WHAT TO DO: Reproduce the whole listing, keeping each word unchanged.

BEGIN

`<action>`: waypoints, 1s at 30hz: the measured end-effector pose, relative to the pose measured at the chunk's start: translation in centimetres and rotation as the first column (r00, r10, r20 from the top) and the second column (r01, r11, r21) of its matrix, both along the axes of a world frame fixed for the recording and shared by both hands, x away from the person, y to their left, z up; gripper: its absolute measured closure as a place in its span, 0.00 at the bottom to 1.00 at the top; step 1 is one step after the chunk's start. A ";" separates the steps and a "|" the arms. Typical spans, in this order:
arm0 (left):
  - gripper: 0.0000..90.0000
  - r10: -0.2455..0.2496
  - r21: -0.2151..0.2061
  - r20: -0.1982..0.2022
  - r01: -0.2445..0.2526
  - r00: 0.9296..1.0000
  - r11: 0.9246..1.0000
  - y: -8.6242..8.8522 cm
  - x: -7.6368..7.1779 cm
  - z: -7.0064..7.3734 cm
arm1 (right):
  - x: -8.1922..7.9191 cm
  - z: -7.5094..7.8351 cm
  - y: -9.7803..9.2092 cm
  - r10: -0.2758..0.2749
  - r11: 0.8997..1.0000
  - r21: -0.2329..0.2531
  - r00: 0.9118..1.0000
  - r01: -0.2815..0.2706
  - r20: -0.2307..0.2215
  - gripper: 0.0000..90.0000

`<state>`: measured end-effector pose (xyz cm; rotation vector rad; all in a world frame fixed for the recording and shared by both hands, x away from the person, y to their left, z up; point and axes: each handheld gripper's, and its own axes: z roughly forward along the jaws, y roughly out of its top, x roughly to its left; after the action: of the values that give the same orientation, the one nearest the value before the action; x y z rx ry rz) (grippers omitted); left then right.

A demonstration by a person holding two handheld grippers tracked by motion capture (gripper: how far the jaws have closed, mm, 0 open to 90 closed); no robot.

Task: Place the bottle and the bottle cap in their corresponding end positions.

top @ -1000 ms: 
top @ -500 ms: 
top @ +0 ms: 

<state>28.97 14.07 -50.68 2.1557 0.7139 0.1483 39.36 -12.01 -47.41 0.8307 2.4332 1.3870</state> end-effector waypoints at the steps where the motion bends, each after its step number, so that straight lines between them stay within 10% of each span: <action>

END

EXERCISE OUTPUT:
`<action>`: waypoints, 1s at 30hz: the measured end-effector pose, relative to the pose measured at the chunk's start: translation in centimetres and rotation as the first column (r00, r10, r20 from the top) and the second column (r01, r11, r21) of its matrix, both along the axes of a world frame fixed for the recording and shared by both hands, x away from the person, y to their left, z up; gripper: its absolute measured closure as a place in its span, 0.00 at the bottom to 1.00 at the top; step 1 is one step after the chunk's start. A ";" separates the steps and a "|" the arms. Typical spans, in this order:
arm0 (left):
  - gripper: 0.0000..90.0000
  - r10: -0.2455..0.2496
  - r21: -0.2151..0.2061
  - r20: -0.1982..0.2022
  - r01: -0.2445..0.2526
  - r00: 0.9296..1.0000
  - r11: 0.9246..1.0000
  - y: -8.6242..8.8522 cm
  - x: -7.6368..7.1779 cm
  - z: -7.0064..7.3734 cm
arm1 (right):
  - x: -8.1922..7.9191 cm
  - z: -7.5094..7.8351 cm
  - y: -9.7803..9.2092 cm
  - r10: -0.2758..0.2749
  - r11: 0.8997..1.0000
  - r21: -0.2329..0.2531
  - r00: 0.9118..1.0000
  - r01: -0.2815..0.2706
  - r20: -0.2307..0.2215
  - gripper: 0.0000..90.0000

`<state>`: measured end-effector pose (xyz cm; rotation vector rad; all in a world frame fixed for the recording and shared by both hands, x away from the person, y to their left, z up; point and axes: each handheld gripper's, and its own axes: z roughly forward along the jaws, y roughly out of its top, x roughly to its left; after the action: of the values that give the same orientation, the one nearest the value before the action; x y z rx ry rz) (grippers omitted); left then right.

A demonstration by a person holding two handheld grippers tracked by motion capture (gripper: how far the jaws have closed, mm, 0 open to 90 closed); no robot.

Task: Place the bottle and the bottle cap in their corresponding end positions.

top @ -1000 ms: 
top @ -500 ms: 
top @ +0 ms: 

<state>28.97 14.07 -50.68 2.1557 0.7139 0.1483 39.36 -12.01 -47.41 0.8307 2.4332 1.3870</state> end-effector waypoints at the steps where the motion bends, each after its step number, so that straight lines between them stay within 10% of each span: <action>

Nothing else is needed to complete the exercise.